PROBLEM DESCRIPTION |
After repeating the line containing "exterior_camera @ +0", stop; until then, repeat each line of the listing below exactly, starting with the first.

____________

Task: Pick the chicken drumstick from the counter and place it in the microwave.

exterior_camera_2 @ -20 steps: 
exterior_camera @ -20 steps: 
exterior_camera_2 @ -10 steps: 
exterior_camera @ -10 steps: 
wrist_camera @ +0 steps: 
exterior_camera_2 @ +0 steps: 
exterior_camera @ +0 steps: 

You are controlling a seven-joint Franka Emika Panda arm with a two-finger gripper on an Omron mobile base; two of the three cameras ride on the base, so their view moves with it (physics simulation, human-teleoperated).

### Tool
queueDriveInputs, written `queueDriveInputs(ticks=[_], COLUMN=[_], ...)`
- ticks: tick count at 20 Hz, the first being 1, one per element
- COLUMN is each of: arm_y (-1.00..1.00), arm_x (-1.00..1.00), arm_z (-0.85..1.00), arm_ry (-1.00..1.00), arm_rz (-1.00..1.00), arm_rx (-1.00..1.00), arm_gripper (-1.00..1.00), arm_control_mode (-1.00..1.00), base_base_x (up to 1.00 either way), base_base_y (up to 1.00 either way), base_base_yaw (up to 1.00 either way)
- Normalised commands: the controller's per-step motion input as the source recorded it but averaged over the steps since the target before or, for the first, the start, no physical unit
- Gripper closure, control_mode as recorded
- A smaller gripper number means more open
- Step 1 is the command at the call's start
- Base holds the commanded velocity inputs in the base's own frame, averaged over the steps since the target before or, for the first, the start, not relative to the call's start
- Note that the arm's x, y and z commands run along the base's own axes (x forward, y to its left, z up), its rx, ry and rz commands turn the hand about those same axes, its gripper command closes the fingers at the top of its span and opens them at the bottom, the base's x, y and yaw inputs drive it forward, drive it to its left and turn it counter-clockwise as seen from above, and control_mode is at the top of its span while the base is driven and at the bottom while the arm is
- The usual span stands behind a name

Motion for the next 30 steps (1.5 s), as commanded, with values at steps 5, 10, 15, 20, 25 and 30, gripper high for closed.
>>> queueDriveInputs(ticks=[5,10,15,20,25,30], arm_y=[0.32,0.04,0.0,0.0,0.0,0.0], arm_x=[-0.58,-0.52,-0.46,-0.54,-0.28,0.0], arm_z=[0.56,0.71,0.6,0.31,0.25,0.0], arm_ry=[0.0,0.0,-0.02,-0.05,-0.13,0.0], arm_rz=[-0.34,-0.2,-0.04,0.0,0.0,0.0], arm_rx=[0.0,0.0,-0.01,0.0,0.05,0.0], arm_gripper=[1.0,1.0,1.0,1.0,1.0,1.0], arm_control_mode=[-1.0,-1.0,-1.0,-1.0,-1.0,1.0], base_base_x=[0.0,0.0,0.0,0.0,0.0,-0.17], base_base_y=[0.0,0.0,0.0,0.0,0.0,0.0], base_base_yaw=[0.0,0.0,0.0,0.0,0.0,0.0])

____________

SOLUTION FOR THIS TASK |
Task: Pick the chicken drumstick from the counter and place it in the microwave.

exterior_camera_2 @ -20 steps: 
exterior_camera @ -20 steps: 
exterior_camera_2 @ -10 steps: 
exterior_camera @ -10 steps: 
wrist_camera @ +0 steps: 
exterior_camera_2 @ +0 steps: 
exterior_camera @ +0 steps: 

The output for this exercise is complete.